Université de Strasbourg

Public lecture - Variants in medieval literature

June 17, 2025
From 17:00 until 18:30
MISHA, Strasbourg

© UB Heidelberg/Daniela Jakob


Victor Millet
is Professor of German Philology at the University of Santiago de Compostela in Spain, and has been invited for a USIAS research stay. His work spans the major genres of medieval German literature, the philological edition of medieval texts and - over recent years - the digital edition of medieval German texts.

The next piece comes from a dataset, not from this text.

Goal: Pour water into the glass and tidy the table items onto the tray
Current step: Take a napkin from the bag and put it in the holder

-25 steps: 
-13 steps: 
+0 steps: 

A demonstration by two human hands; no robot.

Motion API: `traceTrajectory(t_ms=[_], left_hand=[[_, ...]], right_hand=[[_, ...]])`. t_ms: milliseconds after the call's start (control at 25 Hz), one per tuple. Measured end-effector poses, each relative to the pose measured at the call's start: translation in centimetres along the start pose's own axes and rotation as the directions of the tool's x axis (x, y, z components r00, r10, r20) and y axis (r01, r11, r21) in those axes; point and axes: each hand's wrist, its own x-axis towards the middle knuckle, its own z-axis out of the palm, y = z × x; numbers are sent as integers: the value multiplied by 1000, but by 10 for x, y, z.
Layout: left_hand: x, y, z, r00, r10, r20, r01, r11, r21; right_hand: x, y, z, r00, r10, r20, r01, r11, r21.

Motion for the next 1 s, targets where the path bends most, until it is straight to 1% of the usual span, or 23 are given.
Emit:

Conference - This drives me crazy! Or : how I learned to love variants 

We know, and have for many years - at least since Zumthor’s Essai de poétique médiévale (Toward A Medieval Poetics) - studied the fact that medieval literature is eminently 'variant', i.e., that the different copies of the same works display a permanent instability or 'mouvance' even in cases where we consider that the texts are fairly stable. No copy is identical to its predecessor. It is easy to identify and even to interpret when a certain passage is completely different in two copies. But what is difficult for us is to understand how exactly variance works when the copies say basically the same thing. What are the phenomena, what could be the principles underlying them, how can we understand the process, can we even measure it? These and other questions will be raised in the lecture. It remains to be seen whether this will yield answers.

 

The conference will be in English and is organised by Thomas Mohnike (2013 USIAS Fellow, Germanic and North European Worlds (MGNE), University of Strasbourg) and Marie-Sophie Winter (2023 USIAS Fellow, University of Picardy Jules Verne, TrAme, UR 4284), with support from USIAS.